Credit Card Access to 401(k) Savings on the Way

Will convenient access to savings in 401(k) plans encourage workers to put away more money for their future or tempt them to drain their retirement accounts?

The debate over that question has raged for nearly 25 years, but the various theories will be tested in the real world soon. A new 401(k) credit card is set to be unveiled today at a financial conference in Washington, D.C. After financial services company ING receives final regulatory approval, the new card will be introduced to employers and 401(k) plan participants, who will be able to borrow their own money without going through a complicated loan process.

As reported by the Washington Post, the new 401(k) credit card will allow workers to borrow no more than 40 percent of the money in the account, or up to $10,000, whichever is smaller. The card would carry a $50 annual fee. Repayment would be made monthly over a maximum of four years.

Workers would be considered delinquent if they missed three months of payments. That would trigger a conversion from a credit card loan to an early 401(k) withdrawal, which carries a 10 percent tax penalty under IRS rules.

The idea is the brainchild of Boston inventor Francis Vitagliano, 55, and MIT economics professor Franco Modigliani, who won the 1985 Nobel Prize in Economics and died last year at age 85.

The men, who started working on the 401(k) credit card in 1980, believed that workers could borrow their 401(k) money at a much lower cost than using credit cards with high interest rates. They also contended that younger employees would be encouraged to sock away more money for retirement if they knew it could be used as needed.

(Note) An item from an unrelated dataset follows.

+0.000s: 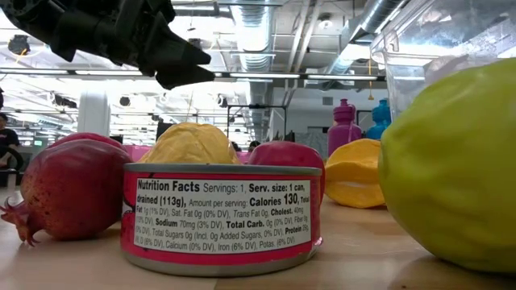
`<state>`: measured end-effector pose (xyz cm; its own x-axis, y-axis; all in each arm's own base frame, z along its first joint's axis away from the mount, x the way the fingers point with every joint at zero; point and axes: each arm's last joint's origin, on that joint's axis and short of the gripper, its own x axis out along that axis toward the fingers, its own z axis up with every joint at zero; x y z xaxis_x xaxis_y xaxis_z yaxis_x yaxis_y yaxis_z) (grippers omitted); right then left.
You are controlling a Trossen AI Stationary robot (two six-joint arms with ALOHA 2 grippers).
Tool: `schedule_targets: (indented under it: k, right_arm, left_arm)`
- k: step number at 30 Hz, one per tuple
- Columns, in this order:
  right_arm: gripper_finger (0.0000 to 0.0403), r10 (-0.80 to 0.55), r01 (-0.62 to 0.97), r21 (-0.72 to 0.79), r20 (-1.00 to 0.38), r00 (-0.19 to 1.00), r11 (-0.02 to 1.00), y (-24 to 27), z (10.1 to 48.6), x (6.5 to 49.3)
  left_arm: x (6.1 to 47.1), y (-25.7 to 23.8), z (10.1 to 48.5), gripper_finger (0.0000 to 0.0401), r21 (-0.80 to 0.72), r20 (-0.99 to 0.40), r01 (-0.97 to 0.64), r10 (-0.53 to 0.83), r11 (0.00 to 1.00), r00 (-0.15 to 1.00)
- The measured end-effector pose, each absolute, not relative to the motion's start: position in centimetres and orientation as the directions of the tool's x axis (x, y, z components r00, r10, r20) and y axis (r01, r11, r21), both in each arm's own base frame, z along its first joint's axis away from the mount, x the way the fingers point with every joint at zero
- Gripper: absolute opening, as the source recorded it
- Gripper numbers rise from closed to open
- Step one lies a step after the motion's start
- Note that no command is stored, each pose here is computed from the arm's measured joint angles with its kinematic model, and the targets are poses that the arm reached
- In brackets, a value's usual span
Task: Pick & Place Food Item
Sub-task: Put the red mango into the transparent bin
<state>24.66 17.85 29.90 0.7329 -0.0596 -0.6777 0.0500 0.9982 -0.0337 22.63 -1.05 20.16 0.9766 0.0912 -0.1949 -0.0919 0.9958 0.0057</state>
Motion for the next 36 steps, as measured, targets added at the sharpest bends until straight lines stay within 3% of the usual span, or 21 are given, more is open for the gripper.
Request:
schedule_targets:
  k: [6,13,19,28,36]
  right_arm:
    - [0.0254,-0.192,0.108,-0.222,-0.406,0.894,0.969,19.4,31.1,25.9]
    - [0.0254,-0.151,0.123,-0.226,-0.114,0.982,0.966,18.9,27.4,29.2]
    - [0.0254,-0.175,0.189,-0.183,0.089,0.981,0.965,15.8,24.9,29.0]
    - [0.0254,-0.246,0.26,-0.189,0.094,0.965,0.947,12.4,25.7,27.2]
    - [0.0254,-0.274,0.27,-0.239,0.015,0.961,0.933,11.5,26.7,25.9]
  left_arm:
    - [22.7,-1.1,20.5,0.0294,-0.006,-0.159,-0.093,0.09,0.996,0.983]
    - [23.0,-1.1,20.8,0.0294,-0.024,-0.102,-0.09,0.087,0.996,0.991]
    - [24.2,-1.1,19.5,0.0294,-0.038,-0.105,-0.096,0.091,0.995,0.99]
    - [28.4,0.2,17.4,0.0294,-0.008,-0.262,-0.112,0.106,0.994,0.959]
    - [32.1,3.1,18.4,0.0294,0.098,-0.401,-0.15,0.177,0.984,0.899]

The men patented the card idea and tried unsuccessfully for many years to sell it to banks and credit card companies. They also turned down up to $10 million to sell their patent, instead deciding to continue their hands-on involvement and potentially make more money from royalties.

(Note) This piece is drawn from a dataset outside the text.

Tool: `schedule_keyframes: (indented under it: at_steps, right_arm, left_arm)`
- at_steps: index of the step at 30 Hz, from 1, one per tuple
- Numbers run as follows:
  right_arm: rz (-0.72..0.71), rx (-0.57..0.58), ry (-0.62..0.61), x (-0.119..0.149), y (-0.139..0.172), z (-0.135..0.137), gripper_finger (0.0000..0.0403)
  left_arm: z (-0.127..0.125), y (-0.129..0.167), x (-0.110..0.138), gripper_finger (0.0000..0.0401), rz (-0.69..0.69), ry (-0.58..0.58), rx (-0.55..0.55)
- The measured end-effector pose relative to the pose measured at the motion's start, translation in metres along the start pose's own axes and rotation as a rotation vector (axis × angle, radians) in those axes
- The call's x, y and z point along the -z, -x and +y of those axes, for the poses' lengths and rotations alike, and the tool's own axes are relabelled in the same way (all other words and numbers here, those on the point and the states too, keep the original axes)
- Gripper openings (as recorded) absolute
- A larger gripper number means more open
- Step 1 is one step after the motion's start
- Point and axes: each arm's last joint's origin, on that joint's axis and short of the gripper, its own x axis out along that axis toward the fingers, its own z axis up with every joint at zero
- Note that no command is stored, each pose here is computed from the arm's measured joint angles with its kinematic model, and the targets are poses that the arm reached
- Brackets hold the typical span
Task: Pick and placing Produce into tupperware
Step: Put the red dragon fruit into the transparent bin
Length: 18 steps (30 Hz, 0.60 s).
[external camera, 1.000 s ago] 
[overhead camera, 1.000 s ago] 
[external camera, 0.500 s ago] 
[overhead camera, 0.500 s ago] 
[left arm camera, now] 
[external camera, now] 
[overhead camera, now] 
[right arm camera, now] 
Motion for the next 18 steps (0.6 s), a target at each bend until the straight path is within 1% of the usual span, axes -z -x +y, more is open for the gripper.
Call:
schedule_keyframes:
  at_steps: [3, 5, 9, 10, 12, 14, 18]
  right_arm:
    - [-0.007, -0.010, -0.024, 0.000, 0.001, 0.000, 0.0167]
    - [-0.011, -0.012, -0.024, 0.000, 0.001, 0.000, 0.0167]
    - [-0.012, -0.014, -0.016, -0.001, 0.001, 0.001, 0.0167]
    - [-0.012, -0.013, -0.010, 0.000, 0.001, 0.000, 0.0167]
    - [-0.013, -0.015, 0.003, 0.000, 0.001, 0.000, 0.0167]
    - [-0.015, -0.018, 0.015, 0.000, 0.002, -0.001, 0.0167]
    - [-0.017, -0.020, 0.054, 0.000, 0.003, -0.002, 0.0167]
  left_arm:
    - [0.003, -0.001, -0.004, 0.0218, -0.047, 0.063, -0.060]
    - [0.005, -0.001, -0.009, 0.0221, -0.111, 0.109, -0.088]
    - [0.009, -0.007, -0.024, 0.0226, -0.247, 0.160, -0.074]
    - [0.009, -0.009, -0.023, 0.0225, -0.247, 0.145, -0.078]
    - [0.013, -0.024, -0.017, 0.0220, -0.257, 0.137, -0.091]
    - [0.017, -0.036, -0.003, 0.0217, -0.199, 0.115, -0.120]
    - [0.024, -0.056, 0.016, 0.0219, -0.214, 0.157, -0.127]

"The journey has been fascinating," Vitagliano said. "If all we really wanted was to make money, we would have taken the money we invested in getting the patent and bought a fast-food franchise. Our commitment has been to the value of the invention and that it be implemented properly."

Their idea has some powerful critics and supporters.

Lawrence H. Summers, president of Harvard University and former secretary of the Treasury, told the Post recently, "Anything that encourages individuals to establish separate accounts for their saving is likely to increase personal saving and preparation for retirement. This is important for individuals as life expectancies increase and retirement ages decrease."

David Certner, director of federal policy for AARP, however said, “This just sends absolutely the wrong message about savings and especially about retirement savings. This is just one more example of allowing people to cash out."

One thing is certain. U.S. Rep. Earl Pomeroy, D-N.D., a member of the House Ways and Means Committee, said he will closely watch the card's introduction.

"If this is a tightly targeted pilot - that is, indeed a legitimate test of the theory 'Does this help or hurt retirement savings?' - maybe there is some merit in giving it a real-world experiment," Pomeroy said.

He said he fears that easy access to retirement funds will simply mean more debt, not more retirement savings. "The easier the access, the faster the money goes away," Pomeroy said. "That has yet to be disproven. I don't believe there is any significant statistical evidence supporting the view that you facilitate savings by making it easier to spend.”